Ensuring the forest isn't fragmented by logging will protect species that depend on mature forests for habitat, Juel said, like the Northern Goshawk and the Pileated Woodpecker.

"What it (the logging project) would mean is habitats would take a lot longer time to recover in those areas that would be logged," he said.

No work on the project had begun yet.

Jason Kirchner, spokesman for Idaho Panhandle National Forests, said the agency is still looking at the judge's decision and has yet to decide a next move.

He declined to comment on the Land Council's concerns, but pointed out that the aim of the project was to improve the forest's health.

"The overall purpose is to restore healthy forests by selectively favoring the trees that have a greater resistance to drought, fire and disease," he said.

Juel praised how the court also determined that future environmental impact analyses must address the impacts of fire management.

"The reason it's important to take a closer look at fire suppression policy is fire suppression actions have over the larger landscape actually damaged the land," he said.

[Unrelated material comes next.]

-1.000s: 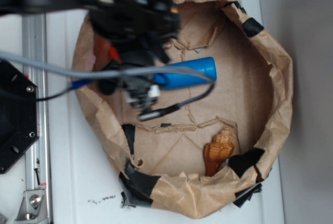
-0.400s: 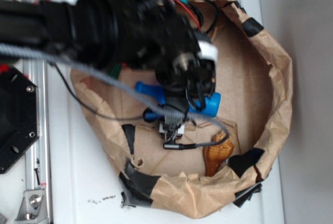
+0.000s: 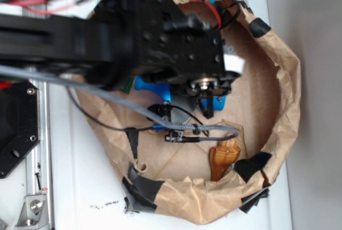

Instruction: Grab the blue bottle.

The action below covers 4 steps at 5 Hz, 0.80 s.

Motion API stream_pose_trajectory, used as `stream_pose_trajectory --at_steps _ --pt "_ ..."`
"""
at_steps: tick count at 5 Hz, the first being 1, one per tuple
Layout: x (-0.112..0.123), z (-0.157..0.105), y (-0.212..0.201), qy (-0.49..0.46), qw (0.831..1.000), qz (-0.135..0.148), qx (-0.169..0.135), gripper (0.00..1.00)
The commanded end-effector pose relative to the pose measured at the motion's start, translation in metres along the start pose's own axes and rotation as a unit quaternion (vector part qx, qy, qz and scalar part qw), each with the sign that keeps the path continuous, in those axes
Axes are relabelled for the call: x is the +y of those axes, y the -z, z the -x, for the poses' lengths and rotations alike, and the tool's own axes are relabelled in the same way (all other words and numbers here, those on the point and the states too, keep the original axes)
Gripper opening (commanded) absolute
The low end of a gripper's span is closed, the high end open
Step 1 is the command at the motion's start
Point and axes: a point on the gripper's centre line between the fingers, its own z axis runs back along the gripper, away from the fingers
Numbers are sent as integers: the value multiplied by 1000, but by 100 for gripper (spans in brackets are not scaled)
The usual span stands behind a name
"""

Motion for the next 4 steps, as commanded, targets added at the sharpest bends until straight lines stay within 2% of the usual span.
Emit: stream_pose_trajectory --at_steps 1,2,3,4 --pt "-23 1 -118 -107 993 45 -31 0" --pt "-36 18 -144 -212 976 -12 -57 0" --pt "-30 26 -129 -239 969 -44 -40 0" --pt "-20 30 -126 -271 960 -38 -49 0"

Kirchner said that is one aspect of the judge's decision the Forest Service is still looking at.

"Of course we're going to honor the wishes of the court and go ahead with that," he said.

The Lands Council filed an administrative appeal of the Bussel Creek project in 2008, which was denied. The conservation organization filed a lawsuit last year.

The Forest Service will continue researching the situation, Kirchner said.

"We'll continue to get projects completed in the forest and when it comes to this decision, we'll see how it plays out," he said.